_Problem to work on_. The listing below contains a span that opens with the line containing "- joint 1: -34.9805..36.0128" and closes with the line containing "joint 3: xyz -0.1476". Return that span exactly.

________________________

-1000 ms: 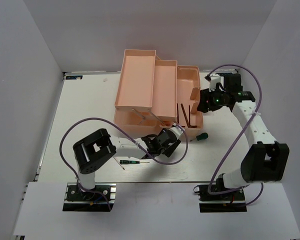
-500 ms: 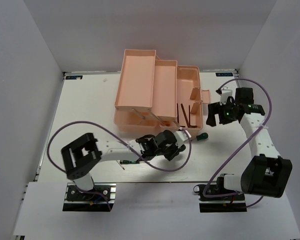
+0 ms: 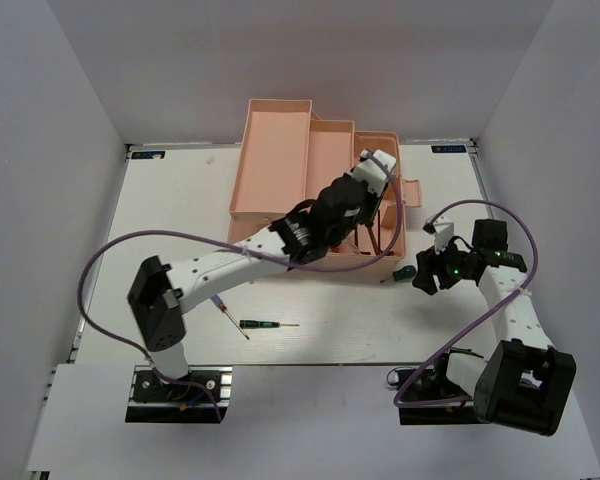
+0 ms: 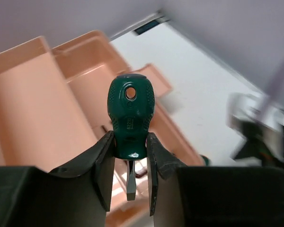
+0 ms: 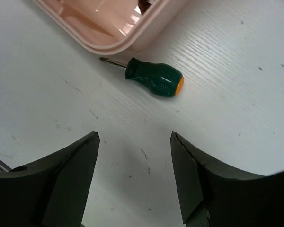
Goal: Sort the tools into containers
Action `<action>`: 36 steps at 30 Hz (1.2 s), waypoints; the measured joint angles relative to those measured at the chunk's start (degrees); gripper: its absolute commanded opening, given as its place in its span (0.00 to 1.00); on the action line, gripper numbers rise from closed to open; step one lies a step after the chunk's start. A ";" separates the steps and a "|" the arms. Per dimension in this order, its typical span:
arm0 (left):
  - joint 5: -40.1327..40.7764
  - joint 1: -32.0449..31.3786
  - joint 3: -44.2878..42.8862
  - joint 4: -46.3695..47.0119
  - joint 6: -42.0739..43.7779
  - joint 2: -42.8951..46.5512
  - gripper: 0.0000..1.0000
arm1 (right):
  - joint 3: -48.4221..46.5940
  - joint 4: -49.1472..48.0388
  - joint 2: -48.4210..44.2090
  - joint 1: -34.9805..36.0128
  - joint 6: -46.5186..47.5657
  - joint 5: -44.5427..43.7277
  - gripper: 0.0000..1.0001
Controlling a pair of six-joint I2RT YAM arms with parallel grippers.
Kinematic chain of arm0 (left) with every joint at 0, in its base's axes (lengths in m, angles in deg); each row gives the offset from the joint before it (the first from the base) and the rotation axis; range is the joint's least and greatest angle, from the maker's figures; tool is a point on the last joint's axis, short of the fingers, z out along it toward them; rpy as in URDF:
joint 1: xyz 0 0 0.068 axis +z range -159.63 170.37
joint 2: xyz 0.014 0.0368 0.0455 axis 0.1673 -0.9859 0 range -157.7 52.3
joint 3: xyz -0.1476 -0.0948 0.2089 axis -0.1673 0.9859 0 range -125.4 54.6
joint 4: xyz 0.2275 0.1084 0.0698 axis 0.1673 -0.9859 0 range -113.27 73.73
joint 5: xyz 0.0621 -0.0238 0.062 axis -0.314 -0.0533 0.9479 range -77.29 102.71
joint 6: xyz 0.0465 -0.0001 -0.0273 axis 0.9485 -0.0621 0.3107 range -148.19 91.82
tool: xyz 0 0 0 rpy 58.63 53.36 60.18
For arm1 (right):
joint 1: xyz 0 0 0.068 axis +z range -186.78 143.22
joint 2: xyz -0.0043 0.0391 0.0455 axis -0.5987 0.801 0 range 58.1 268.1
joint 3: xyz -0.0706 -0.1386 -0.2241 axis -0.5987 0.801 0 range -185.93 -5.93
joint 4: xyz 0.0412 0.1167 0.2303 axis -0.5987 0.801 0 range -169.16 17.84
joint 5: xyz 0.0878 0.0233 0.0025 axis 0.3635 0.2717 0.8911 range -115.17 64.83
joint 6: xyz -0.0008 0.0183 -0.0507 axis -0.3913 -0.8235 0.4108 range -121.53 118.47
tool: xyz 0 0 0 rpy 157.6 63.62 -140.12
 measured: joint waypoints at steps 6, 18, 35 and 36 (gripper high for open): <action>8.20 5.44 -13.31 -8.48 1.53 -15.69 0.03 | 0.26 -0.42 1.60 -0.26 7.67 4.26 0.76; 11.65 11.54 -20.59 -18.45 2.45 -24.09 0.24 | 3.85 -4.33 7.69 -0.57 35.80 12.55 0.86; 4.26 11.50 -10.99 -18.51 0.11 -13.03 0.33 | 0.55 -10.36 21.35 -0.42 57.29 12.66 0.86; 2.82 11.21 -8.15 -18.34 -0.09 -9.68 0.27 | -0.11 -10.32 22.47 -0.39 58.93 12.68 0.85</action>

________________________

_Task solution_.
  - joint 1: -34.9805..36.0128
  - joint 6: -46.5186..47.5657
  - joint 5: -44.5427..43.7277
  - gripper: 0.0000..1.0001
Controlling a pair of six-joint I2RT YAM arms with parallel grippers.
Kinematic chain of arm0 (left) with every joint at 0, in its base's axes (lengths in m, angles in deg); each row gives the offset from the joint before it (the first from the base) and the rotation axis; range is the joint's least and greatest angle, from the maker's figures; tool is a point on the last joint's axis, short of the fingers, z out along it toward them; rpy as in URDF:
joint 1: xyz 0 0 0.068 axis +z range -159.63 170.37
joint 2: xyz 0.014 0.0368 0.0455 axis 0.1673 -0.9859 0 range -157.7 52.3
joint 3: xyz -0.1476 -0.0948 0.2089 axis -0.1673 0.9859 0 range -125.4 54.6

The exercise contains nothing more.